- LISTED ENTRIES -
■ ■ ■ ■

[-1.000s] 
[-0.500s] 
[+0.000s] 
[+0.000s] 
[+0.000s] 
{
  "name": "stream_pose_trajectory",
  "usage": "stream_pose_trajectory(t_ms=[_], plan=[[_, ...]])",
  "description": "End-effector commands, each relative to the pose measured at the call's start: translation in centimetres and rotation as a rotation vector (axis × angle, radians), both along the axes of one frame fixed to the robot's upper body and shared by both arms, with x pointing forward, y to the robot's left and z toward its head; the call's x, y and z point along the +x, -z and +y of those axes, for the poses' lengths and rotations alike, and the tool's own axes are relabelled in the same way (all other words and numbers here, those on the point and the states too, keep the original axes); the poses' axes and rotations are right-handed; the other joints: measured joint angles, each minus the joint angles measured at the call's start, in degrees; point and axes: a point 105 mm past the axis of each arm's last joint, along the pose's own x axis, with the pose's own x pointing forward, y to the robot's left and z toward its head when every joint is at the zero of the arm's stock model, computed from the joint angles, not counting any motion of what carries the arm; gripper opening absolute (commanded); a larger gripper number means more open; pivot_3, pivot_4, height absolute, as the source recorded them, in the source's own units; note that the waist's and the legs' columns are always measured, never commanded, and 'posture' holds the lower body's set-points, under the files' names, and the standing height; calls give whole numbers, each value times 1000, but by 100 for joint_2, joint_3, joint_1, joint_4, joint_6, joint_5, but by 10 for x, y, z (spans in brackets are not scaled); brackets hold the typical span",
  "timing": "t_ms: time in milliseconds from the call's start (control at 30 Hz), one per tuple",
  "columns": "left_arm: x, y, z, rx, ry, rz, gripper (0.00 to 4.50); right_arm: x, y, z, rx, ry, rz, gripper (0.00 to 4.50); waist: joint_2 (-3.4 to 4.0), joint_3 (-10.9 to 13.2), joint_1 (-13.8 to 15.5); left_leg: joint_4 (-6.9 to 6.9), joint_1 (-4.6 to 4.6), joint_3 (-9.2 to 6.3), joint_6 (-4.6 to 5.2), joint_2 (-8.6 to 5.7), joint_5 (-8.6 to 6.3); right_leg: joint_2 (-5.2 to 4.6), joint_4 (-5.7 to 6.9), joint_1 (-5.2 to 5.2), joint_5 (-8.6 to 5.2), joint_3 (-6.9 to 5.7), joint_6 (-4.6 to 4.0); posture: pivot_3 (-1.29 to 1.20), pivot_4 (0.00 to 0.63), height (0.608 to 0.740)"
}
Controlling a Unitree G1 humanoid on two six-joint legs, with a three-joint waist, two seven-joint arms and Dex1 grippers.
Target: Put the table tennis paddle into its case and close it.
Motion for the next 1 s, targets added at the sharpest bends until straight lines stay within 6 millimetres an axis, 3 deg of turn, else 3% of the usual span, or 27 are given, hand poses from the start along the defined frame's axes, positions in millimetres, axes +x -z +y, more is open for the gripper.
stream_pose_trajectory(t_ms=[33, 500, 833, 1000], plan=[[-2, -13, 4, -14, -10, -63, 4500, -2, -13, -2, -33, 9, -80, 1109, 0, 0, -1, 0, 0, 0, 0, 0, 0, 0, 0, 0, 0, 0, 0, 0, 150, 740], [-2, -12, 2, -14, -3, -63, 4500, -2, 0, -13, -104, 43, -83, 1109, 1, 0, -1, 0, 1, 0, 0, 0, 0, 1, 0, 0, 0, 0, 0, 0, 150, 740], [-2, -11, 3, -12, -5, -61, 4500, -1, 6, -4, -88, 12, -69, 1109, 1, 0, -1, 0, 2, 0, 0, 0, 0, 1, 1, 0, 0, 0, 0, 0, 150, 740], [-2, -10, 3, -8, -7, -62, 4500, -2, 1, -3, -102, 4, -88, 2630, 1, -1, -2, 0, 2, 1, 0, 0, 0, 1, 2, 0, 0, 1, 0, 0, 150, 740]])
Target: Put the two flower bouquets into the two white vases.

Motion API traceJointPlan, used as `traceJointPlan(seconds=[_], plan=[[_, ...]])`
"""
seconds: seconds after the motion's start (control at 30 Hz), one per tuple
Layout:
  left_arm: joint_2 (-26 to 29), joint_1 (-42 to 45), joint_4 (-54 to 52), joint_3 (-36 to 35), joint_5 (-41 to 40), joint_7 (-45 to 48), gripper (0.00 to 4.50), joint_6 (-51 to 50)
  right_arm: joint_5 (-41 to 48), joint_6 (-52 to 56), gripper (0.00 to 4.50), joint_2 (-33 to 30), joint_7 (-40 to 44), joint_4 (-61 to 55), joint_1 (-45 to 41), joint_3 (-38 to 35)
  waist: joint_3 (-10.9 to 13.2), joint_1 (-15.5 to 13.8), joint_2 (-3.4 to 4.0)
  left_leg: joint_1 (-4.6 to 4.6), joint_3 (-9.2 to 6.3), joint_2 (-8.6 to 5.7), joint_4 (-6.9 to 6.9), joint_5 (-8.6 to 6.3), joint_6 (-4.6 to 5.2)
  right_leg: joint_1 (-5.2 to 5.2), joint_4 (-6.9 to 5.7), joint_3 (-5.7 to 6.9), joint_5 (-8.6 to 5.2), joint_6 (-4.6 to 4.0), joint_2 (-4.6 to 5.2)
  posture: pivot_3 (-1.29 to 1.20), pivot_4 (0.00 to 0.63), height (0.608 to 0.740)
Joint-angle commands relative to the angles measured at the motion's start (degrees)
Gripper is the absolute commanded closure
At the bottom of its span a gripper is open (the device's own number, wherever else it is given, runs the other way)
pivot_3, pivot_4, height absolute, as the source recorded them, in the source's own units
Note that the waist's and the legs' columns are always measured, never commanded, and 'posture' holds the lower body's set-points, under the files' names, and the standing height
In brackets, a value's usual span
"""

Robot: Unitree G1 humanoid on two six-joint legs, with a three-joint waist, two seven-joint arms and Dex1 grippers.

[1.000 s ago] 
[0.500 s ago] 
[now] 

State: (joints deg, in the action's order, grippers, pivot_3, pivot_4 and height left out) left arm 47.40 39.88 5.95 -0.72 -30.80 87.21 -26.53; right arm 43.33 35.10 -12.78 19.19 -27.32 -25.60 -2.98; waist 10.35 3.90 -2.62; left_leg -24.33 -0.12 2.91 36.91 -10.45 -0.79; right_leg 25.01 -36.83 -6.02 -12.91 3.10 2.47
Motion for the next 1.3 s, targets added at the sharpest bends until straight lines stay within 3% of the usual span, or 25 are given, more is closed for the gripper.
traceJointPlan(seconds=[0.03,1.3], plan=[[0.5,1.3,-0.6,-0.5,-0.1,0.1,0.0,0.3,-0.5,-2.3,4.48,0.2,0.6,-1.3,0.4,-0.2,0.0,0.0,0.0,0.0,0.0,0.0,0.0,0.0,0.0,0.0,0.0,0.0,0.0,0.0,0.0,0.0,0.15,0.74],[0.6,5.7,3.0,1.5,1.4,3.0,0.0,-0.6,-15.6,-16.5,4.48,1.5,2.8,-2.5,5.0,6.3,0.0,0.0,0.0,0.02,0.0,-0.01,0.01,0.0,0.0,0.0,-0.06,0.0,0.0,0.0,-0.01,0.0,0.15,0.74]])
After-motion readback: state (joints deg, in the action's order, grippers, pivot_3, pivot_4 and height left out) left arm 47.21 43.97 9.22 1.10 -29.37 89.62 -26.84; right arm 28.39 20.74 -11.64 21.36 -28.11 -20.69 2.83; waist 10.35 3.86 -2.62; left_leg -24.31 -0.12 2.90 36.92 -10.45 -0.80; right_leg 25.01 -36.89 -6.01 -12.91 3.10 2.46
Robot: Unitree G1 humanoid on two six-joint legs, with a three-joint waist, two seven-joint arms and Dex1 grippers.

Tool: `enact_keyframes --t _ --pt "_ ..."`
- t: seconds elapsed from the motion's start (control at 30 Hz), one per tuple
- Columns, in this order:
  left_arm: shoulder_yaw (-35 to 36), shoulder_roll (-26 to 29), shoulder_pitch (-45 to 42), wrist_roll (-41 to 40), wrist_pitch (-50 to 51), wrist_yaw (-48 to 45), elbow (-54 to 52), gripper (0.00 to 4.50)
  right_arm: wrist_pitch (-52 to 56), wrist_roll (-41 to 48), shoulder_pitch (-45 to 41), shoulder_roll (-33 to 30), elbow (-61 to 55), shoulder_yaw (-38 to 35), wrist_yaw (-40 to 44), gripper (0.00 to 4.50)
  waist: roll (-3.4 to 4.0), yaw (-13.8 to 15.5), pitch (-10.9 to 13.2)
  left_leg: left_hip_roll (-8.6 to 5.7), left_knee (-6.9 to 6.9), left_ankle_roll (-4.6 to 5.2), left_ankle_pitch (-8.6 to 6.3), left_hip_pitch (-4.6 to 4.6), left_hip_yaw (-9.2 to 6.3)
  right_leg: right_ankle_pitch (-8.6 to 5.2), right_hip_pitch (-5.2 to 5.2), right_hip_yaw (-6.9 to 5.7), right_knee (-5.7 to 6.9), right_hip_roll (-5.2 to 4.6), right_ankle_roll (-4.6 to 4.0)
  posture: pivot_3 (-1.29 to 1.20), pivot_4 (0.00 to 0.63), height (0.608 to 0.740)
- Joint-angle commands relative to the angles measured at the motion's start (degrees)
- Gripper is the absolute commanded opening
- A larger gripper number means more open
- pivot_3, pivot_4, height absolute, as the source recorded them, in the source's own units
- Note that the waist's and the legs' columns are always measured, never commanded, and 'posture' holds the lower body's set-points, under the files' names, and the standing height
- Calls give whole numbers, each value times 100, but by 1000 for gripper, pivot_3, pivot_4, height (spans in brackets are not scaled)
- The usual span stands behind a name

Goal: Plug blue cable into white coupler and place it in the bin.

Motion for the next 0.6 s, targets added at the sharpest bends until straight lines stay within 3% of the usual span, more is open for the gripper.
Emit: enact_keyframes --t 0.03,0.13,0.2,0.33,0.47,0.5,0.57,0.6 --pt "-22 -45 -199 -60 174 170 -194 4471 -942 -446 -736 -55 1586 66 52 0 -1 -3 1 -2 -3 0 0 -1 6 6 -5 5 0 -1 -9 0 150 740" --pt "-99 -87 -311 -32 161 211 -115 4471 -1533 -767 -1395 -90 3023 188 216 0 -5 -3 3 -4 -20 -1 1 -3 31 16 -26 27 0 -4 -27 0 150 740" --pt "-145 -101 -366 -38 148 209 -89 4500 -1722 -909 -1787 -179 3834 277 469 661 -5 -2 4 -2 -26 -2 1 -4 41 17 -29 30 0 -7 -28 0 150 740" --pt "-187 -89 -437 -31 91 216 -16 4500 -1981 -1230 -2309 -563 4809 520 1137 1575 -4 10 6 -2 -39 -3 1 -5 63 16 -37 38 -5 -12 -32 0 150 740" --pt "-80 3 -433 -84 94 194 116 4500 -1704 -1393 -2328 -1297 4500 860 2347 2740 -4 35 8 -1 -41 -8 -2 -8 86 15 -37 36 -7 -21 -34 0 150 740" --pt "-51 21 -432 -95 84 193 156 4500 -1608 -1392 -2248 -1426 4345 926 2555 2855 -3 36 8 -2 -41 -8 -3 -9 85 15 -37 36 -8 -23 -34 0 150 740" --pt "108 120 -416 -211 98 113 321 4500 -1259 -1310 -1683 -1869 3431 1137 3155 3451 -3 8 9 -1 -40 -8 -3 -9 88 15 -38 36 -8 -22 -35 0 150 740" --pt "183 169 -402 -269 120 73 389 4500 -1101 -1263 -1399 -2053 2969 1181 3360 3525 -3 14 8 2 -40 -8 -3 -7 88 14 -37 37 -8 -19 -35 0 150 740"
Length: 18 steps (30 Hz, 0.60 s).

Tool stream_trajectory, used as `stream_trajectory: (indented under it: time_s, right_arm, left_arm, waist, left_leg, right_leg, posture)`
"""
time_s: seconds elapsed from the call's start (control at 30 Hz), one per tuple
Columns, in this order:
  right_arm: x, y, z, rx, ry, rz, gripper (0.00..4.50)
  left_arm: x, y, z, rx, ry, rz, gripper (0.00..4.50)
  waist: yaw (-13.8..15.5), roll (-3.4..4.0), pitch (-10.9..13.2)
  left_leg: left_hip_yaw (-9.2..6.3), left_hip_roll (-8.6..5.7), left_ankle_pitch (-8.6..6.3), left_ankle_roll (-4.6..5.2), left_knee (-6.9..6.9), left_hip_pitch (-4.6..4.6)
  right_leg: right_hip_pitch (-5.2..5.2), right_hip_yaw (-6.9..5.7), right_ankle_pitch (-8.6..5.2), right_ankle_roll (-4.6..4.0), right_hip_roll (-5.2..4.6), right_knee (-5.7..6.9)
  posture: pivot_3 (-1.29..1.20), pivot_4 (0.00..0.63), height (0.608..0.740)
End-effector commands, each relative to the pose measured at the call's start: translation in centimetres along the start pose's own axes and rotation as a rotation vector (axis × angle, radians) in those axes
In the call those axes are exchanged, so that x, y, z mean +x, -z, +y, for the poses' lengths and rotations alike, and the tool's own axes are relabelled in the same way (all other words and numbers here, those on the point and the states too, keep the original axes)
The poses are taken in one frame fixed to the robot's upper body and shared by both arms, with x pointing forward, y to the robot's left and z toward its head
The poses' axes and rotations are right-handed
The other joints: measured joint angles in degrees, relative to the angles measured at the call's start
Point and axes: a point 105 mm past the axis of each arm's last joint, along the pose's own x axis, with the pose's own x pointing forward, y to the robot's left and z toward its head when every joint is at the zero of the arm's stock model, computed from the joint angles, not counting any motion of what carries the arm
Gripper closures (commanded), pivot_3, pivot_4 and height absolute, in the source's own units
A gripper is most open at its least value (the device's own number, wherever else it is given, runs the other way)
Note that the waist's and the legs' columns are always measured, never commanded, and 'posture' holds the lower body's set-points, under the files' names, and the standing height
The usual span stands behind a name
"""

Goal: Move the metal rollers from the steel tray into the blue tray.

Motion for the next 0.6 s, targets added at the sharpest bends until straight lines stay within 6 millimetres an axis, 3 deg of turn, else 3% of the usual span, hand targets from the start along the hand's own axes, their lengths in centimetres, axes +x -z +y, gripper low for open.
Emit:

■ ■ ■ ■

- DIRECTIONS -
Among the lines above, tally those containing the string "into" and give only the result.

- THE ANSWER -
4